Роз разглядывала открывшийся пейзаж с детским изумлением и, отбросив свою обычную настороженность, стала настоящей красавицей.
— Пойдем в дом. — Мейсон зашагал вперед и распахнул дверь во внутреннее помещение маяка.
Оставив запорошенные снегом ботинки на коврике при входе и повесив пальто на крючок, он обернулся взять жакет у Роз. Слишком тонкий, не по погоде. Туфли, вернее тапочки, тоже не годятся. Они поношены, потерты на сгибах до дыр. Когда она нагнулась развязать грязные шнурки, он внезапно осознал, что у нее может и вовсе не быть подходящих ботинок. Тоненькие носки прохудились, в одном уже торчит большой палец. И все же Роз держалась с достоинством, хотя дырявые носки несомненно ее огорчали.
— Очень мило, — сказала она, проследовав за ним в крохотную кухню.
— Спасибо. Кухня тут размером с пятачок, комнаты неправильной формы и единственный туалет на всю квартиру, но такого вида нигде не встретишь.
Роз немедленно с ним согласилась. Ей постоянно приедалось жить в одном и том же окружении, тянуло сменить обстановку. Но зрелище, открывающееся из широкого окна, зачаровывало ее…
Она присела на один из высоких стульев с одной стороны стойки, разделяющей маленькую кухню надвое. Мейсон остался с другой стороны, зажег газовую плиту.
— Яйца подойдут? Я не особо умею готовить, но омлет сделать смогу.
— Омлет меня вполне устроит. Это окно всегда было такое огромное?
Мейсон налил ей еще одну чашку кофе, а заодно и себе тоже. Взбивая в миске яйца с молоком, ответил:
— Нет, оно представляло собой уменьшенную версию этого. Я кое-что подправил.
По правде сказать, слово «подправил» не совсем подходило.

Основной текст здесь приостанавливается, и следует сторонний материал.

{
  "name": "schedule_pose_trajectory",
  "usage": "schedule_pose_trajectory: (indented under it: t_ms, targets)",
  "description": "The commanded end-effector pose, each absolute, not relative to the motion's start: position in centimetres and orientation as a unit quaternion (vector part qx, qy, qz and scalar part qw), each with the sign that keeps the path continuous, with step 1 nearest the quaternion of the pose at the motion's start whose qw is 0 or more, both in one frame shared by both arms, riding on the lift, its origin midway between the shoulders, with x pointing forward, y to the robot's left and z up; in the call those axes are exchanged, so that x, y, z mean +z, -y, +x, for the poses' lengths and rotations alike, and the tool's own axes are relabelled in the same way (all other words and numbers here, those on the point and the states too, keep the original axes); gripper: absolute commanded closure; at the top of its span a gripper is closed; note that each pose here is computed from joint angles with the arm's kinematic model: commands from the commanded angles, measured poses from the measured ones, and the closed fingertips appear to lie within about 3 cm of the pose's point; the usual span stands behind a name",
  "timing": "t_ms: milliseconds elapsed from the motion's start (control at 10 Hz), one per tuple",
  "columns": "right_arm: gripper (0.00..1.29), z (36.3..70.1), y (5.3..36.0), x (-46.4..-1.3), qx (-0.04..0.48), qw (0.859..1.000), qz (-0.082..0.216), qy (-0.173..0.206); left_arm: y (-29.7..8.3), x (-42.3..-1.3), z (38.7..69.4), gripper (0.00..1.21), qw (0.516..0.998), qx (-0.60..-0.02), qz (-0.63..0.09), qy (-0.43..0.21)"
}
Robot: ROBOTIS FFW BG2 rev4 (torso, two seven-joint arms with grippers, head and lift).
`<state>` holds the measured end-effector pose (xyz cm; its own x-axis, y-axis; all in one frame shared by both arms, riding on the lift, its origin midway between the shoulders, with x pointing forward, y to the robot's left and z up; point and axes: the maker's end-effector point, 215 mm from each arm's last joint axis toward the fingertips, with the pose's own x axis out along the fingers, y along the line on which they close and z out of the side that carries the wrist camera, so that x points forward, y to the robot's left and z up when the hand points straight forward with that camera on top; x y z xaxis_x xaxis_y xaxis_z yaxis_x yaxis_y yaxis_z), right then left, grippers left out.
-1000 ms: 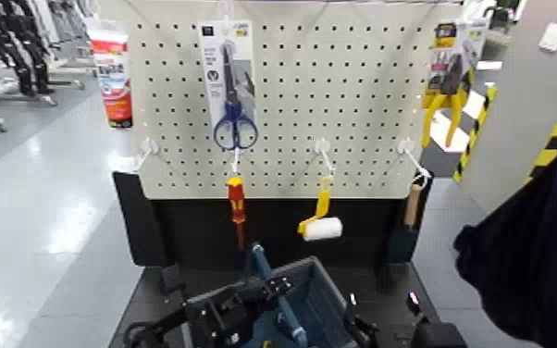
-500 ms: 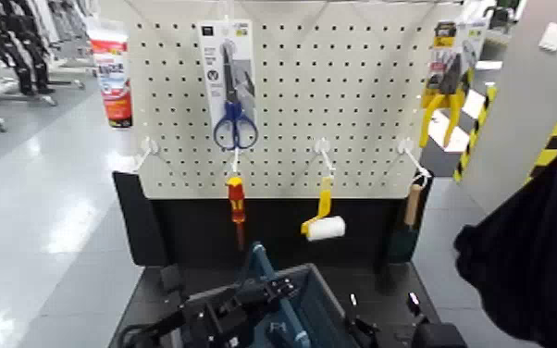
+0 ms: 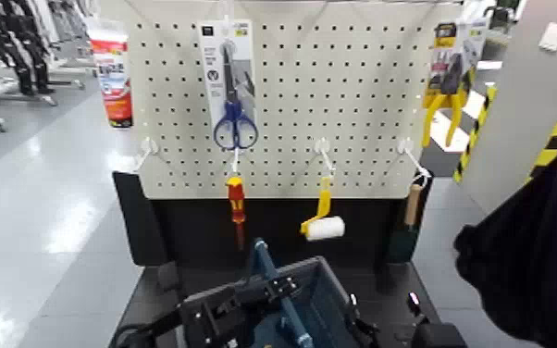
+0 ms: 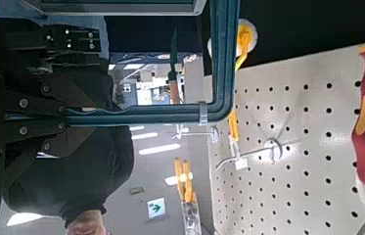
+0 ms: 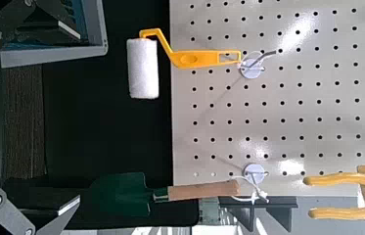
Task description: Grasp the handle of the crate.
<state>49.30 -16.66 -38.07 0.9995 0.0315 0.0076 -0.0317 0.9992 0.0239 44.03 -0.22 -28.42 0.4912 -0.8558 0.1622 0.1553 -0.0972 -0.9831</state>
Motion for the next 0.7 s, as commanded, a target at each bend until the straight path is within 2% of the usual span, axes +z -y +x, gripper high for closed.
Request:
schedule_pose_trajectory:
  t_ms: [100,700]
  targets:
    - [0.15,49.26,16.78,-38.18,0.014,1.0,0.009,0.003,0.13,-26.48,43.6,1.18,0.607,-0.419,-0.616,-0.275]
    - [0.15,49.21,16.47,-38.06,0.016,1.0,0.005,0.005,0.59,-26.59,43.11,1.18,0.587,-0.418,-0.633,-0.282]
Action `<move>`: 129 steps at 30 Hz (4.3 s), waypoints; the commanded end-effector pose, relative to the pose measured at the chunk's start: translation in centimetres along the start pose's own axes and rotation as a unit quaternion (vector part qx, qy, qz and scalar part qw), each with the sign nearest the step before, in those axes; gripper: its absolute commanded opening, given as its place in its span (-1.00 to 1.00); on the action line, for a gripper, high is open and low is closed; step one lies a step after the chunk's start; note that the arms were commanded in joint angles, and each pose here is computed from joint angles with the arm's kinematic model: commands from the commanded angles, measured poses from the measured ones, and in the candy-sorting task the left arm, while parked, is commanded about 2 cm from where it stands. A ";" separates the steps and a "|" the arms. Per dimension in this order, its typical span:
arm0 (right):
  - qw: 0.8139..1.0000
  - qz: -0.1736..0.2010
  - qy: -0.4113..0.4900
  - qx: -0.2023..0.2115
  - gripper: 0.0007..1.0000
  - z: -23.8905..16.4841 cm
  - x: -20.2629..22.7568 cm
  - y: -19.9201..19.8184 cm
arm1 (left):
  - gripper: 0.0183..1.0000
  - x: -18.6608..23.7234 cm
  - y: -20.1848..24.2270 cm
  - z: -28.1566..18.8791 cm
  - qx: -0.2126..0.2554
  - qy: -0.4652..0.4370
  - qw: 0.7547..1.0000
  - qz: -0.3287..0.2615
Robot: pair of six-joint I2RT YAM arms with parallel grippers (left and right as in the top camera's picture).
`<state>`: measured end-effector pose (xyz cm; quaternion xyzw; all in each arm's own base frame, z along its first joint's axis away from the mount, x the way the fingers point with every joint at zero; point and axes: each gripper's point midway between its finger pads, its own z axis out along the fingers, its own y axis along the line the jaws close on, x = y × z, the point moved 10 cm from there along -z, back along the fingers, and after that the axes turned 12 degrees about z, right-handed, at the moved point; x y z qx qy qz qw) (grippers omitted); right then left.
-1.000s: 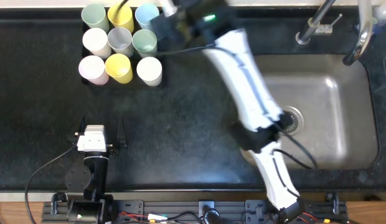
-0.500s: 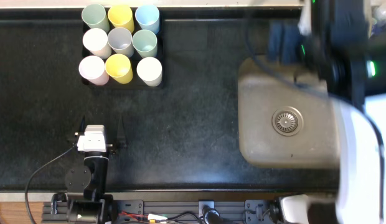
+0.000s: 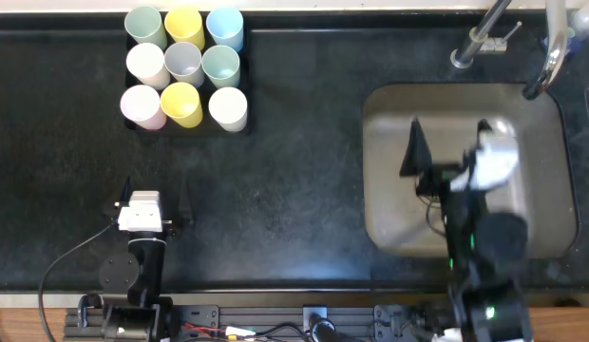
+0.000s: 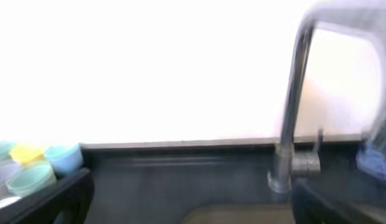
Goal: Store Cups
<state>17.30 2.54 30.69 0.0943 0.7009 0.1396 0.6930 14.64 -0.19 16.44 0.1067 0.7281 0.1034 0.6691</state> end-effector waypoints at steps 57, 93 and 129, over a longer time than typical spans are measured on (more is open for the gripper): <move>0.993 -0.030 -0.034 0.107 0.99 -3.0 11.3 -7.9 | 1.00 0.0 -0.1 0.0 0.004 -0.005 1.000 0.009; 0.998 -0.030 -0.010 0.051 1.00 -2.8 11.7 -7.1 | 1.00 0.0 -0.1 0.0 0.004 -0.005 1.000 0.009; 0.998 -0.030 -0.010 0.051 1.00 -2.8 11.7 -7.1 | 0.99 0.0 -0.1 0.0 0.004 -0.005 1.000 0.009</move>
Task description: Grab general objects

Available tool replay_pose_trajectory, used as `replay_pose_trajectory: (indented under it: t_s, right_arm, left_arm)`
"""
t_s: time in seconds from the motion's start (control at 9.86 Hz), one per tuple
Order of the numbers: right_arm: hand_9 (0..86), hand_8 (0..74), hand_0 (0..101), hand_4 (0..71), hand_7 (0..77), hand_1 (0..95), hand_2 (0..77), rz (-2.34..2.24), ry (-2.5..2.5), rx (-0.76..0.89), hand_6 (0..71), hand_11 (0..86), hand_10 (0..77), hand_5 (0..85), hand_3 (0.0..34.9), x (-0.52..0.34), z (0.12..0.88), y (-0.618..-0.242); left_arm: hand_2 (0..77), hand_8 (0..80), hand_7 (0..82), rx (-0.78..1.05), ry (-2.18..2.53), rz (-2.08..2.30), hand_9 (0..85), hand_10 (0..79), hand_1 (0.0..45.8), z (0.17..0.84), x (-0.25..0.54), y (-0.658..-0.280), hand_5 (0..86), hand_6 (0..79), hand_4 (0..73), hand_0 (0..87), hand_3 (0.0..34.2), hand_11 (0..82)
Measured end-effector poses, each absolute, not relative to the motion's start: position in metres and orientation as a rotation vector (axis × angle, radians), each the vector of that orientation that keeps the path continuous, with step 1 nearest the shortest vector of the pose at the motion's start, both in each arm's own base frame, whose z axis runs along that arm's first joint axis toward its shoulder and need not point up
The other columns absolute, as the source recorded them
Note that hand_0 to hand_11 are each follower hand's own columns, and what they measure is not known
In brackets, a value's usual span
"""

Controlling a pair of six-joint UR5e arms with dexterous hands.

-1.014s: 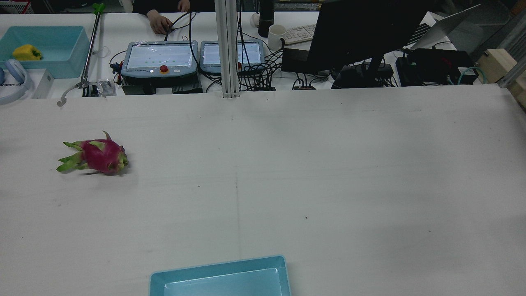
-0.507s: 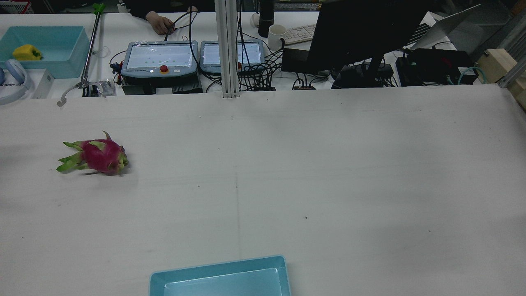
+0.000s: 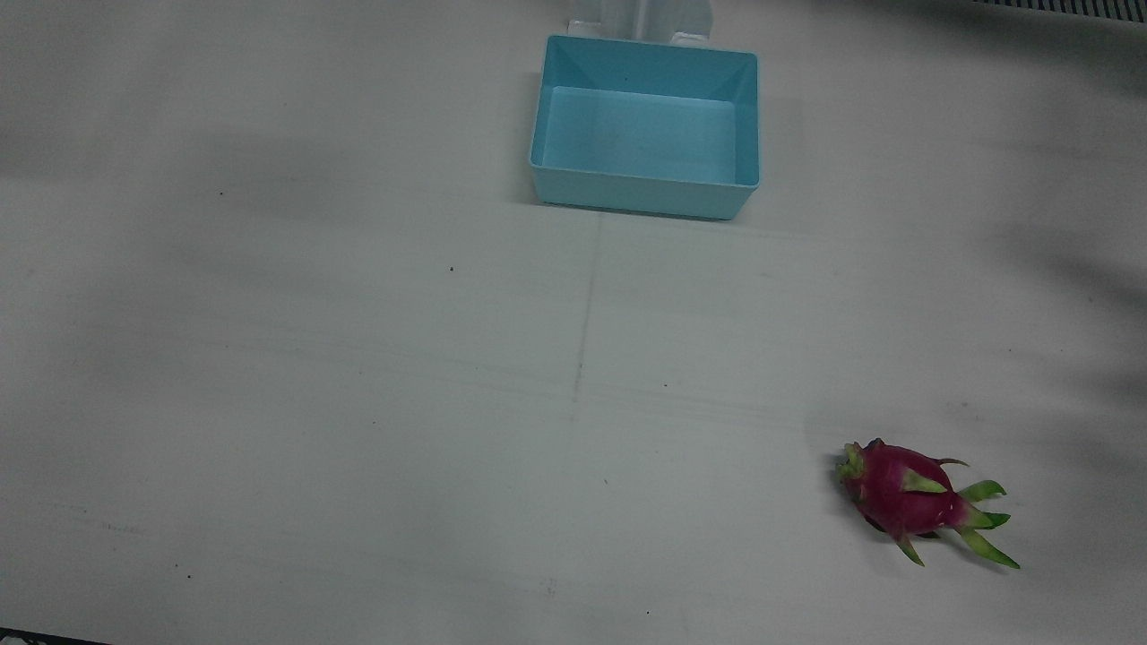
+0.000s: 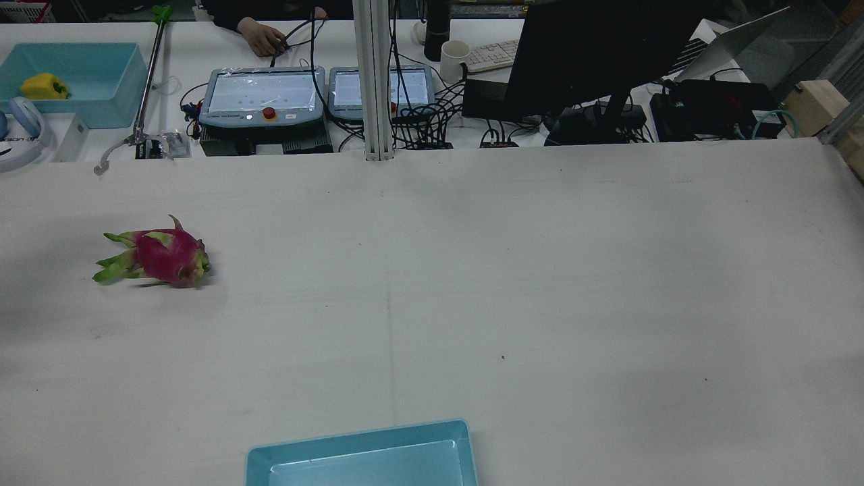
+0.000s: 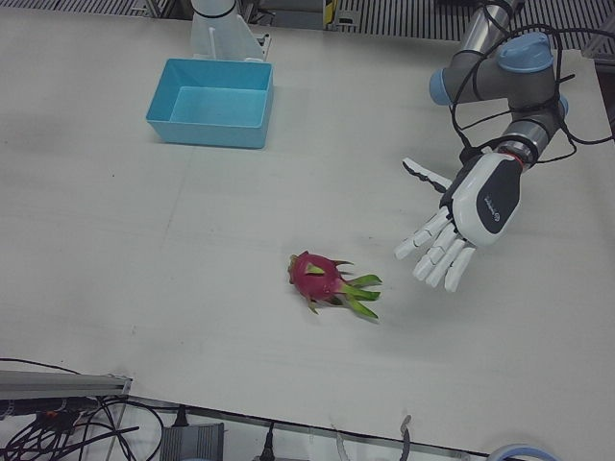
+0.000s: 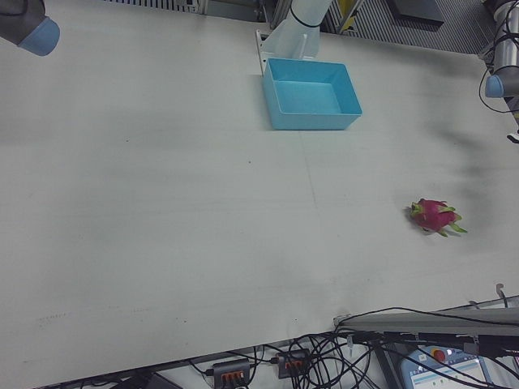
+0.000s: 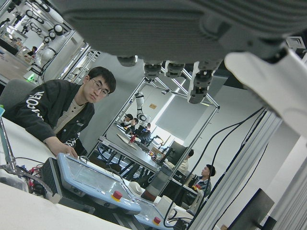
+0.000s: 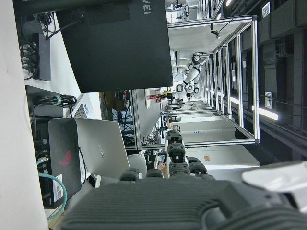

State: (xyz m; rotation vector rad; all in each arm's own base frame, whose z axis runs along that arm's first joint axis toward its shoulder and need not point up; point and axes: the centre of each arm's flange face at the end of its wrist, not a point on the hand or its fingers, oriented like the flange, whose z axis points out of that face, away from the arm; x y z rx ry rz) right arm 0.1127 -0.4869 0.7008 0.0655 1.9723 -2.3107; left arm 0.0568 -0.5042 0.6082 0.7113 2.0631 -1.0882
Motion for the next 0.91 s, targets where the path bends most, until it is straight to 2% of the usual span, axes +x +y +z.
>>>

Мейсон выпотрошил старый маяк до основания, настелил дубовые полы, заменил систему освещения, прорезал окна большего размера.
— Значит, ты вырос в Гавани шансов?
Ему стало ясно, что у нее в голове не укладывалось, что человек добровольно может провести столько времени в одном месте.
— Точно. Сражался каждое утро с Марни за право первым занять ванную в доме родителей, пока не отправился в колледж.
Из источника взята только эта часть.